START DATA SHOWN

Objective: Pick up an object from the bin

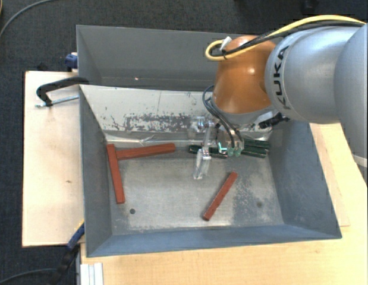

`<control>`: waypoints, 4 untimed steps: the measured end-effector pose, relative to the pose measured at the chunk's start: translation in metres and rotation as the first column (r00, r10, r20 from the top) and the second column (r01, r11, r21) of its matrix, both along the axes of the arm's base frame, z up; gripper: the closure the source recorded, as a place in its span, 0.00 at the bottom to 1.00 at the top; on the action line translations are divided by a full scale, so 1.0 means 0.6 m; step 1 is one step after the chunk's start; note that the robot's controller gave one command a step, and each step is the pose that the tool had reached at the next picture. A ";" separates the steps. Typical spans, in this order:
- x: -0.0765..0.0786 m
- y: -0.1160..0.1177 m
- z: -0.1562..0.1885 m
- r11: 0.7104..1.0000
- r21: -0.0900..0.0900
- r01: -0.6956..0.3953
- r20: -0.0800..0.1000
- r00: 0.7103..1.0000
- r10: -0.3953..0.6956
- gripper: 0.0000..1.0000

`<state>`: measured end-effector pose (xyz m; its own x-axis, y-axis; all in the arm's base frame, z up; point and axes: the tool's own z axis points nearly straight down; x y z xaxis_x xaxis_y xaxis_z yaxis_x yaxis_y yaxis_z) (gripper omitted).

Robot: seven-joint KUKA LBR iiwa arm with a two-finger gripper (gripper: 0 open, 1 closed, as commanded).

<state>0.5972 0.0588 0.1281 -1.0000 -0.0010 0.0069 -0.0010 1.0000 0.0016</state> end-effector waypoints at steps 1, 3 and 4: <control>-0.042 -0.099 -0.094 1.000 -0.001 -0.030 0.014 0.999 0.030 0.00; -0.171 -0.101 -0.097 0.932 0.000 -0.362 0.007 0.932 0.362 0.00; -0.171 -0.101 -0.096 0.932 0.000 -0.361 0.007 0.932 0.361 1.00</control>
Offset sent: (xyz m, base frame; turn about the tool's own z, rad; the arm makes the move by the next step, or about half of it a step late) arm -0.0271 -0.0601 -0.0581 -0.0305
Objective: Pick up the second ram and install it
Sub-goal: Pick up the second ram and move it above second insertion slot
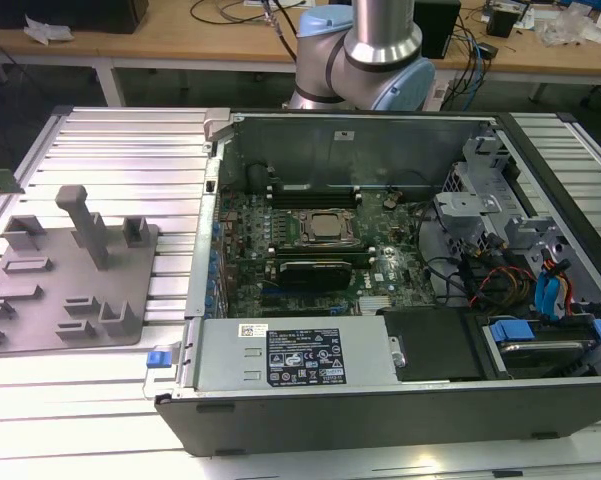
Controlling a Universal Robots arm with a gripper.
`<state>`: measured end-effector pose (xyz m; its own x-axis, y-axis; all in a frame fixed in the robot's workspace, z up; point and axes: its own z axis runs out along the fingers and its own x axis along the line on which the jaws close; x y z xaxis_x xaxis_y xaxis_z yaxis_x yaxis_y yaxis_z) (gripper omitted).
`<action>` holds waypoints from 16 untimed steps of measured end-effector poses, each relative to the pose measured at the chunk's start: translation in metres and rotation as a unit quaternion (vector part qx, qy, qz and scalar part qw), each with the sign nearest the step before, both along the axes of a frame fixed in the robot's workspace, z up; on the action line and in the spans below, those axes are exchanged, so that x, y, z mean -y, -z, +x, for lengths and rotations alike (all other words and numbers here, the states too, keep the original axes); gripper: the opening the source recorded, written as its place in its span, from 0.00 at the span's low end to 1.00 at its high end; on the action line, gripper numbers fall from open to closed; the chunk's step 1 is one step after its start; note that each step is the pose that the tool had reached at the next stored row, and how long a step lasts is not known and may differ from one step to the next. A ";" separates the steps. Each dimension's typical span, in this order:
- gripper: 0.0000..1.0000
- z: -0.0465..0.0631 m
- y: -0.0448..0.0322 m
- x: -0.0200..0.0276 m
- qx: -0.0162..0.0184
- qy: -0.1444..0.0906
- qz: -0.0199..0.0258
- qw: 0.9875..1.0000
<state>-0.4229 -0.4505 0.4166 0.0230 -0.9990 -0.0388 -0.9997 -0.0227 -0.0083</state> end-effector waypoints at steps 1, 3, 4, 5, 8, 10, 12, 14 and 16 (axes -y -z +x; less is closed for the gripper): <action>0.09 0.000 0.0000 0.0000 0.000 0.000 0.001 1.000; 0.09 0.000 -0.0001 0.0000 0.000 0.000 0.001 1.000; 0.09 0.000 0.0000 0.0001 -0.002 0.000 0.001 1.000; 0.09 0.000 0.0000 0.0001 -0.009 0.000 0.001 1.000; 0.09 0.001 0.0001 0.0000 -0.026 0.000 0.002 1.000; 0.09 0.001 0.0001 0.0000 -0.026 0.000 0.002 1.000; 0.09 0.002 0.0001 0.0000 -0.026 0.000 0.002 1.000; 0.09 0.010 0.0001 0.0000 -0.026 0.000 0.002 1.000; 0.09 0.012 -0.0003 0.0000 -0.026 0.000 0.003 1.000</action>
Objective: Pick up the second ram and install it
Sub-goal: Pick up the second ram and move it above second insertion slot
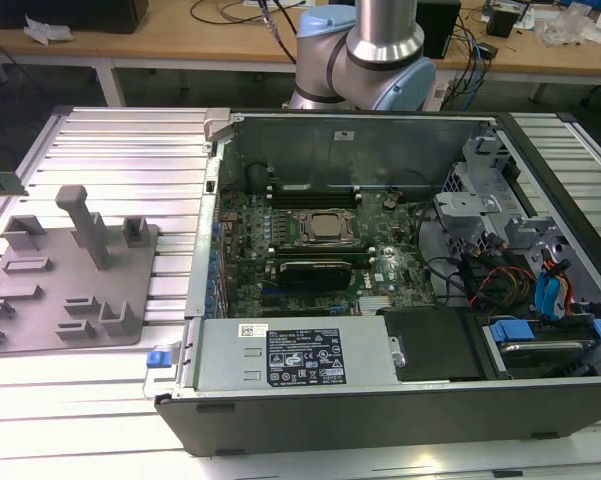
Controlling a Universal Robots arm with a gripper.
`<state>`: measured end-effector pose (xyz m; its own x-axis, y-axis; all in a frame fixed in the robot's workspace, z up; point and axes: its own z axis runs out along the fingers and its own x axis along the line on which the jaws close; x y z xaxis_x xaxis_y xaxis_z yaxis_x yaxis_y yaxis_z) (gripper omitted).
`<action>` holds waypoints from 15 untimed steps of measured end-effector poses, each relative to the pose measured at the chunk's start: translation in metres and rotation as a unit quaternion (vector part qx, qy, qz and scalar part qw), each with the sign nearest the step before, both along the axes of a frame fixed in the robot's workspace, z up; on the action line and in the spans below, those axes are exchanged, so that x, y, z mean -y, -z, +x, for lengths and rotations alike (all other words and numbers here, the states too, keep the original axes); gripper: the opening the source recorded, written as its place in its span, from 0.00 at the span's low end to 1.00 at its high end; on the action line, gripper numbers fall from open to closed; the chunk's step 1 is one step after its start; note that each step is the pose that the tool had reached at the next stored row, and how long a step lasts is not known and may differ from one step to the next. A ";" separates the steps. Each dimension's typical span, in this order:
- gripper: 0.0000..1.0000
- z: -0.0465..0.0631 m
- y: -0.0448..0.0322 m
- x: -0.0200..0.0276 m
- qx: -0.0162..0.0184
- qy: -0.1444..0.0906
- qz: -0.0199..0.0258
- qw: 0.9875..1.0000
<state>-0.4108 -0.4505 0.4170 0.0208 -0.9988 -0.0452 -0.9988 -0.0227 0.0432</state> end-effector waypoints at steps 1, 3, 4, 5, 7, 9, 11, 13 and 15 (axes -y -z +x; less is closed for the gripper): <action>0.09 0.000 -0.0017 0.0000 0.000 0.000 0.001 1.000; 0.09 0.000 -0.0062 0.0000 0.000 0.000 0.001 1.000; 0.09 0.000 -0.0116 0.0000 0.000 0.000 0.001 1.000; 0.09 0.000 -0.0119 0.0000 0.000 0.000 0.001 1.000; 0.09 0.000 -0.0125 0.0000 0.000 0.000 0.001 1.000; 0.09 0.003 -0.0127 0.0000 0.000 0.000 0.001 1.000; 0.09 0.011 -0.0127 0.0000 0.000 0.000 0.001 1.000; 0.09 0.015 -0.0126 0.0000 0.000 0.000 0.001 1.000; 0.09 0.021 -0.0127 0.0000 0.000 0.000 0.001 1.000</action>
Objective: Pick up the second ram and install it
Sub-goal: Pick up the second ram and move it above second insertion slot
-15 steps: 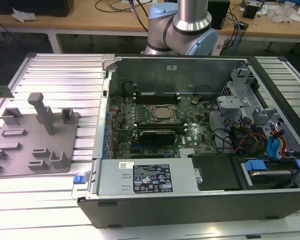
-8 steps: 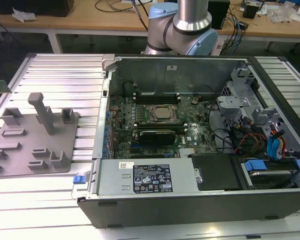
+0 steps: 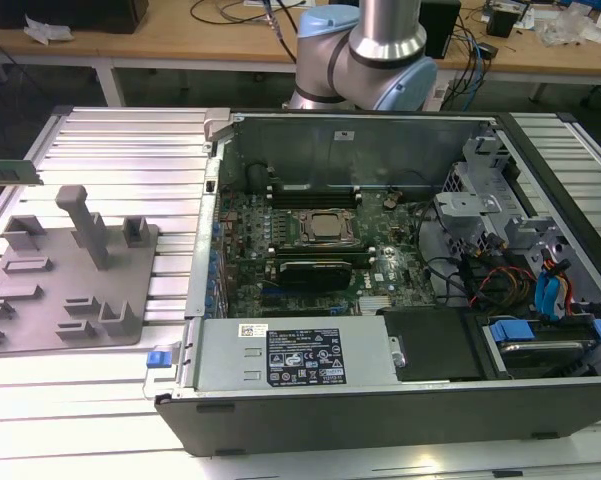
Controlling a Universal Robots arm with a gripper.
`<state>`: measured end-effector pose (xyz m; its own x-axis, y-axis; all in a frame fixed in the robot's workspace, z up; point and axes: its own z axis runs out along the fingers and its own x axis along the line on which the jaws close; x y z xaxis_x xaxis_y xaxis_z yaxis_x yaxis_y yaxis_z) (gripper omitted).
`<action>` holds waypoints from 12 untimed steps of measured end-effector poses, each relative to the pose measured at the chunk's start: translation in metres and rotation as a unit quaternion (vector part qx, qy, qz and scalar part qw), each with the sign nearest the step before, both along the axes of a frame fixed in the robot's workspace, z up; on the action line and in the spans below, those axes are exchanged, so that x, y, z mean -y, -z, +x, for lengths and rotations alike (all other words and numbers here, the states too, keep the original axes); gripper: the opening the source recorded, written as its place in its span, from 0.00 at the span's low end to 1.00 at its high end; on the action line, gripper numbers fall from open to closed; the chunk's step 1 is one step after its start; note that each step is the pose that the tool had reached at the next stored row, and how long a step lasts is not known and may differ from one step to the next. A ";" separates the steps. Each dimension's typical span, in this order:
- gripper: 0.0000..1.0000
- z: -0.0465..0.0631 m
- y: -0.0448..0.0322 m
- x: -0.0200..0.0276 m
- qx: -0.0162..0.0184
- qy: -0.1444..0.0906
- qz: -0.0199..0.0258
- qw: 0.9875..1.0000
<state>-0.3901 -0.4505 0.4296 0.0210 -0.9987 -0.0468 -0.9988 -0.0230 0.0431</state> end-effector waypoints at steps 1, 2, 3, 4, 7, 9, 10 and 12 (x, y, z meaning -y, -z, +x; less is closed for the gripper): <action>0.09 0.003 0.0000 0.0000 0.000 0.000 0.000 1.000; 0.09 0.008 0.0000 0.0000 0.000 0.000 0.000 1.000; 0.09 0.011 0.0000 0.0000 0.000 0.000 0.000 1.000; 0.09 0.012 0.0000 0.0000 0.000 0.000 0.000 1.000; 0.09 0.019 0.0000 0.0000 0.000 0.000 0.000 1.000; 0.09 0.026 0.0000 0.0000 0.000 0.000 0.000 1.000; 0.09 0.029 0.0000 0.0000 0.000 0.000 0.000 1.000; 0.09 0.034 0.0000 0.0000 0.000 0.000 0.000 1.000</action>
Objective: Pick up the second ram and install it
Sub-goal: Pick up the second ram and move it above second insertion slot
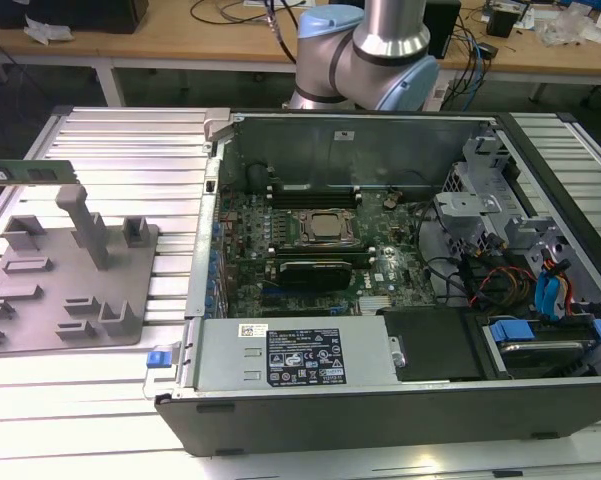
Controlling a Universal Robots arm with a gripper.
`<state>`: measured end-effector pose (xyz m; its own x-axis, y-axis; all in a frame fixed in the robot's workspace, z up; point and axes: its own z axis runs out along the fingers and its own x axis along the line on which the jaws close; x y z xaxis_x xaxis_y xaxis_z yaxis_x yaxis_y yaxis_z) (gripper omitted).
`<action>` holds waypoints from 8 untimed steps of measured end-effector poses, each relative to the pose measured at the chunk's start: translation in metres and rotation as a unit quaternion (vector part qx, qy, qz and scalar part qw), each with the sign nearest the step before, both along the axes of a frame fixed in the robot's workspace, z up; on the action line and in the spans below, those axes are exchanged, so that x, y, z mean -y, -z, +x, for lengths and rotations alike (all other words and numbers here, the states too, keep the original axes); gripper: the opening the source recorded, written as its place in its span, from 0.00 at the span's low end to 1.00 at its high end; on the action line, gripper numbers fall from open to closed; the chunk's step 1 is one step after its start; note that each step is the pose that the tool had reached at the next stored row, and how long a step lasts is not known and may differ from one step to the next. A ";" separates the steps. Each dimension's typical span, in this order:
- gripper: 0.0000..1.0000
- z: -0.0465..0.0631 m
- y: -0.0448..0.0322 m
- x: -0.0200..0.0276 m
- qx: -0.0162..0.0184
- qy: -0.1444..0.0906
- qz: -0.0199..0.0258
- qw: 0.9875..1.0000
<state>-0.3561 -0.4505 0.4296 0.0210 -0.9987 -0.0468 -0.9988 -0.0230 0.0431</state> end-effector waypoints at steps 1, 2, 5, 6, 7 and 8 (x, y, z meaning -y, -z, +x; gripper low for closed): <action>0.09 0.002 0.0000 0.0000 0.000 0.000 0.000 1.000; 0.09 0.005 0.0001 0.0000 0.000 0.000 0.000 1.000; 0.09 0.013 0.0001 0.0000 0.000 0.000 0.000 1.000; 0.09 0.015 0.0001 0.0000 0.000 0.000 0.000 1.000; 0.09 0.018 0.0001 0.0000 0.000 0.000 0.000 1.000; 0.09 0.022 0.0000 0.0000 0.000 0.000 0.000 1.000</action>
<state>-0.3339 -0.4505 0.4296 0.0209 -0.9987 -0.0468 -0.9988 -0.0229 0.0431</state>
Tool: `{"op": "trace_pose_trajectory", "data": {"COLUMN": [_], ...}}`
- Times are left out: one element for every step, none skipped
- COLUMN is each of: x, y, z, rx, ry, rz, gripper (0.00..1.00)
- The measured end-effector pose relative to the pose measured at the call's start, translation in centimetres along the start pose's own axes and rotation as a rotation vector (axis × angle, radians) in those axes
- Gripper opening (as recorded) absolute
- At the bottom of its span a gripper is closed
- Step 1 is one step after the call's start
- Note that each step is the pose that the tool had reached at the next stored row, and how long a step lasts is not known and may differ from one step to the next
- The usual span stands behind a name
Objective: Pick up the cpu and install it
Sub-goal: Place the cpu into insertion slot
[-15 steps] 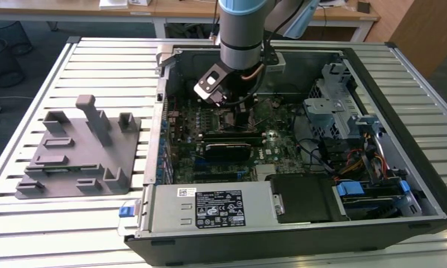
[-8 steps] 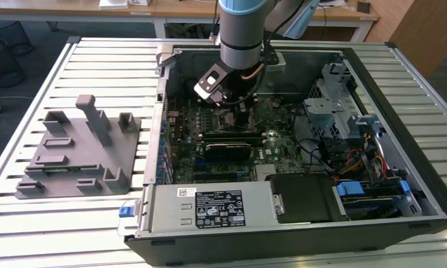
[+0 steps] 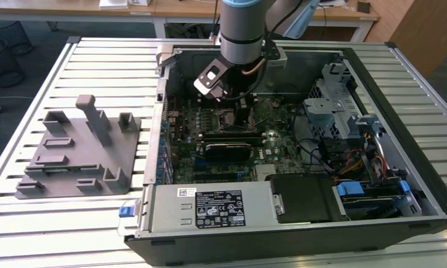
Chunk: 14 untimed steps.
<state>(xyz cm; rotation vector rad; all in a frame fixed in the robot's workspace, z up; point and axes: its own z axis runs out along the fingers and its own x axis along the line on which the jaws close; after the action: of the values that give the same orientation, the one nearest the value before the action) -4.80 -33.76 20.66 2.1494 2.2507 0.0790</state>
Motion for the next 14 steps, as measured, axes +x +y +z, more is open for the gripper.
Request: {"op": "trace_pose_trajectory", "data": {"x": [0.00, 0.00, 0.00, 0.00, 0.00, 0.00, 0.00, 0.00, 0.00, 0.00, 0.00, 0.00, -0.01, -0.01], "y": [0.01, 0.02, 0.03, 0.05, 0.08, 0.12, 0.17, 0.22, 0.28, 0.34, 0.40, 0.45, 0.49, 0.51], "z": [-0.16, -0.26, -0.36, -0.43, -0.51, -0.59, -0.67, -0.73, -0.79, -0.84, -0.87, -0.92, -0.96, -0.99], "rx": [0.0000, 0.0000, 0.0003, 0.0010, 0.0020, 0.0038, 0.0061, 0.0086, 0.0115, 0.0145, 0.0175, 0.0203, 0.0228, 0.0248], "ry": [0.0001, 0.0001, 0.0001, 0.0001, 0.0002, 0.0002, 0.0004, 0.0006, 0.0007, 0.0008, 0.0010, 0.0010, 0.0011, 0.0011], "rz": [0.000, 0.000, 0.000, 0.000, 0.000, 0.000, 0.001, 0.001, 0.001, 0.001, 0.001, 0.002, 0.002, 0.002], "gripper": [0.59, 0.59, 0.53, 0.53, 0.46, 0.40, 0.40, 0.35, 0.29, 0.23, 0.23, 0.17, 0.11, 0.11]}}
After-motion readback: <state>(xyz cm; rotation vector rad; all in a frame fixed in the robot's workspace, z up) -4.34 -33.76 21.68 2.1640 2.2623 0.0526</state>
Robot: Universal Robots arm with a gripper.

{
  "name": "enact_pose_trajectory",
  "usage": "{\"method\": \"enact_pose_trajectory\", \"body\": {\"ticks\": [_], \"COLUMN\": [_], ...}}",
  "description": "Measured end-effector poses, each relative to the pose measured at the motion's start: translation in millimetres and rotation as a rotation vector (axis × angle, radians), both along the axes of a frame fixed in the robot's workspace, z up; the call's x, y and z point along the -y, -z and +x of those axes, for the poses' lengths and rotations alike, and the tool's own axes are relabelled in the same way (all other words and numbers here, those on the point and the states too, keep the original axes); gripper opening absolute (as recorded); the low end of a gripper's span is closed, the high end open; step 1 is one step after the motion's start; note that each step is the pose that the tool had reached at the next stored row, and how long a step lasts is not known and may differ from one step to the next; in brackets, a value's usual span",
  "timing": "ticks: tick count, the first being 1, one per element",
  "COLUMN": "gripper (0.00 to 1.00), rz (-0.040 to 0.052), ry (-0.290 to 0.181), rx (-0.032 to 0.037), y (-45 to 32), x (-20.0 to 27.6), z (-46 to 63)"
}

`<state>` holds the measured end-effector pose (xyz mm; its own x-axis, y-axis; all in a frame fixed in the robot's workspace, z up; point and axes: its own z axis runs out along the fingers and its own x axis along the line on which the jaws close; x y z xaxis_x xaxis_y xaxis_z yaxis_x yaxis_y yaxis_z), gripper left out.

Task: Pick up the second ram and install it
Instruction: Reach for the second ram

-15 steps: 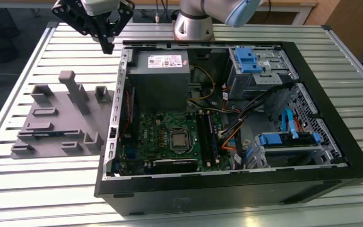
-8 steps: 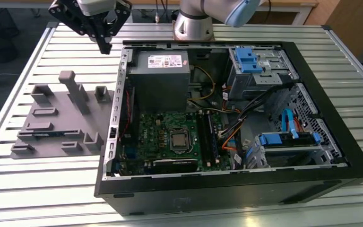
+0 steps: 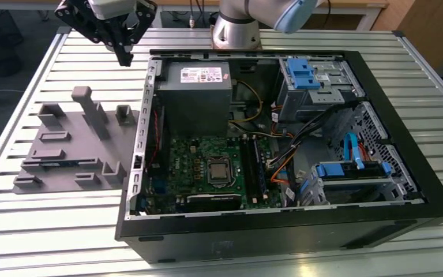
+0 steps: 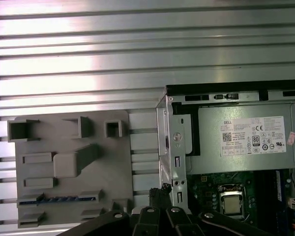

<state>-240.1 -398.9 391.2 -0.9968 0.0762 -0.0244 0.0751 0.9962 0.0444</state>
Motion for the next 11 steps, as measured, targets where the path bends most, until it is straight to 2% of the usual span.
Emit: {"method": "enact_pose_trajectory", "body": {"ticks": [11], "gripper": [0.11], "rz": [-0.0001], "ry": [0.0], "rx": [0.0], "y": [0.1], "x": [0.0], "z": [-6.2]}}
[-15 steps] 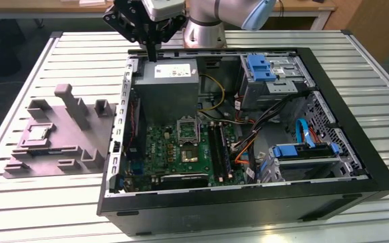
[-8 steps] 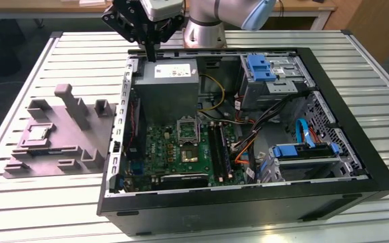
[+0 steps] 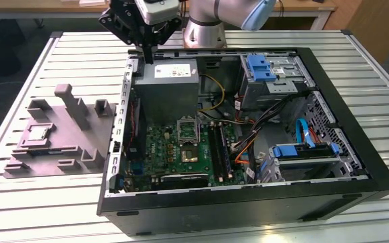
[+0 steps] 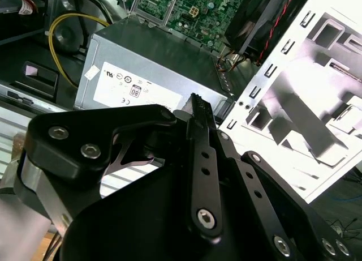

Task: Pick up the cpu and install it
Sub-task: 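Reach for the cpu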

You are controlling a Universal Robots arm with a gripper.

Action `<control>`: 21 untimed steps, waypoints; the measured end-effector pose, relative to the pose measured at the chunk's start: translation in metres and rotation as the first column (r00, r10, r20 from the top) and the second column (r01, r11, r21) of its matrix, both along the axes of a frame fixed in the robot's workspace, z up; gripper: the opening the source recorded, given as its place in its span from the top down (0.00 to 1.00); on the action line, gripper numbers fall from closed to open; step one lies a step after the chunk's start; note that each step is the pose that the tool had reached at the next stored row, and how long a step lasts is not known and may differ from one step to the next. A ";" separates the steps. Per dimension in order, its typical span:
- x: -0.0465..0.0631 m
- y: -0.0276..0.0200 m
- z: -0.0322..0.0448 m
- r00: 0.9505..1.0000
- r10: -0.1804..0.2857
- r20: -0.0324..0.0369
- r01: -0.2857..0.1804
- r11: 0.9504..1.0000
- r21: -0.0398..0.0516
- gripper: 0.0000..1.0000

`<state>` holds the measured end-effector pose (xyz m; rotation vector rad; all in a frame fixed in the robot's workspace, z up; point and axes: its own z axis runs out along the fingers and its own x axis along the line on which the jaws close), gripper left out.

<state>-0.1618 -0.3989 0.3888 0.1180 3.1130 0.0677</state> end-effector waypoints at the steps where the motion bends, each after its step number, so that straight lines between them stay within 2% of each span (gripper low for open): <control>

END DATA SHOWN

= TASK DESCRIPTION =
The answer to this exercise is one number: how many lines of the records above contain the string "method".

= REPLY =
2